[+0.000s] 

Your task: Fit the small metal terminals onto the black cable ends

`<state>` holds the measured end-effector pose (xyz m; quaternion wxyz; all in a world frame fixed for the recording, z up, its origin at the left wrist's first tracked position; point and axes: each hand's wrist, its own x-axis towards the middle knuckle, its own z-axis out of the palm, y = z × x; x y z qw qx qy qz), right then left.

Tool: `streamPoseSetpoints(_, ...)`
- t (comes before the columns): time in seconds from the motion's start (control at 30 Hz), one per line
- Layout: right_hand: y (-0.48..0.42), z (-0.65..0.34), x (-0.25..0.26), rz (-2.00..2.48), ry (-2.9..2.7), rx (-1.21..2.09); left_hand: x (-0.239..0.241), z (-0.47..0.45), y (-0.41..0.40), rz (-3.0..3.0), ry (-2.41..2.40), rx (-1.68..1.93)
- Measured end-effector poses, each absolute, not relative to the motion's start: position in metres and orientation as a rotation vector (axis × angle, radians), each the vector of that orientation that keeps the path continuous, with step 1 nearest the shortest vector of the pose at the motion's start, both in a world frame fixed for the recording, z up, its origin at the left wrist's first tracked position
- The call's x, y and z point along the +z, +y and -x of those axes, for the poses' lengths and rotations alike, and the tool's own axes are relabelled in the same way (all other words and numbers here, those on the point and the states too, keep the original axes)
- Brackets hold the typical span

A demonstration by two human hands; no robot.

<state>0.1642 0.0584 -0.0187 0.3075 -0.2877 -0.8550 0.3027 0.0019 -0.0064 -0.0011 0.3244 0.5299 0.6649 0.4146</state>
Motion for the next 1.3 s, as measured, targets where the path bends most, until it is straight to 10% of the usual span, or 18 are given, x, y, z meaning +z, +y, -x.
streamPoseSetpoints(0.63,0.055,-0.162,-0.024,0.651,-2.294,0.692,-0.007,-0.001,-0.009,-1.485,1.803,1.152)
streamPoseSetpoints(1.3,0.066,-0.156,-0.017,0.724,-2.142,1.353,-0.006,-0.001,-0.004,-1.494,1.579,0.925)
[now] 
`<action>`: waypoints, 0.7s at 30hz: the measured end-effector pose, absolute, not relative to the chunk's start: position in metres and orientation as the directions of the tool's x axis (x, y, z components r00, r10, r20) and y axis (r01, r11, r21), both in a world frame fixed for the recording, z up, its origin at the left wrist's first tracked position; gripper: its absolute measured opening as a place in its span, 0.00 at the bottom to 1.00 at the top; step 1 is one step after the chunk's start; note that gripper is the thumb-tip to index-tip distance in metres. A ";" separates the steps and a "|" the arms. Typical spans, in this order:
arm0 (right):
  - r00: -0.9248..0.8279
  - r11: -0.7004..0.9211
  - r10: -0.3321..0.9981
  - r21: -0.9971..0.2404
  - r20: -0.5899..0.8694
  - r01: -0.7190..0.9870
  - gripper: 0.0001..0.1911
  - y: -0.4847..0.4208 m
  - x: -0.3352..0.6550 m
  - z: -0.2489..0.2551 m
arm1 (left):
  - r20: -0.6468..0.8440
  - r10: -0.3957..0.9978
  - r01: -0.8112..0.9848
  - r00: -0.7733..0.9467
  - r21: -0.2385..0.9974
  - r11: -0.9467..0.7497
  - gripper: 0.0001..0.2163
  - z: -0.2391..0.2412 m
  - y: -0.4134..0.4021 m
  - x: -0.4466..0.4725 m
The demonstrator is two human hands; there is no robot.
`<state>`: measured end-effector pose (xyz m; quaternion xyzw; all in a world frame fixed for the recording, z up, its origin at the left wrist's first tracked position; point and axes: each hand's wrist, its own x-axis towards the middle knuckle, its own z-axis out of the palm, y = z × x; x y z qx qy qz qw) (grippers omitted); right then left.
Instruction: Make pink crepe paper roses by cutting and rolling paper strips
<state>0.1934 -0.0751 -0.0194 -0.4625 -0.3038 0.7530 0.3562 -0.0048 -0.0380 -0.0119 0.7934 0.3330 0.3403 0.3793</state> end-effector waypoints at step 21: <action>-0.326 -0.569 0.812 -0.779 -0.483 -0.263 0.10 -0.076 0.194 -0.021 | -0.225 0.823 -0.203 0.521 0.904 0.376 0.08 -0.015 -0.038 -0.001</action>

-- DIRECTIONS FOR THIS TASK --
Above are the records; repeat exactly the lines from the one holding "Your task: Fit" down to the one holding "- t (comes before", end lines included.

-- EXERCISE OUTPUT --
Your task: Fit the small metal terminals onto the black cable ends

`<state>` holds the measured end-effector pose (xyz m; quaternion wxyz; all in a world frame fixed for the recording, z up, its origin at the left wrist's first tracked position; point and axes: each hand's wrist, its own x-axis towards the middle knuckle, its own z-axis out of the palm, y = z × x; x y z qw qx qy qz), right then left.

Tool: `streamPoseSetpoints(_, ...)`
- t (comes before the columns): time in seconds from the motion's start (control at 30 Hz), one per line

The output requires no further additions.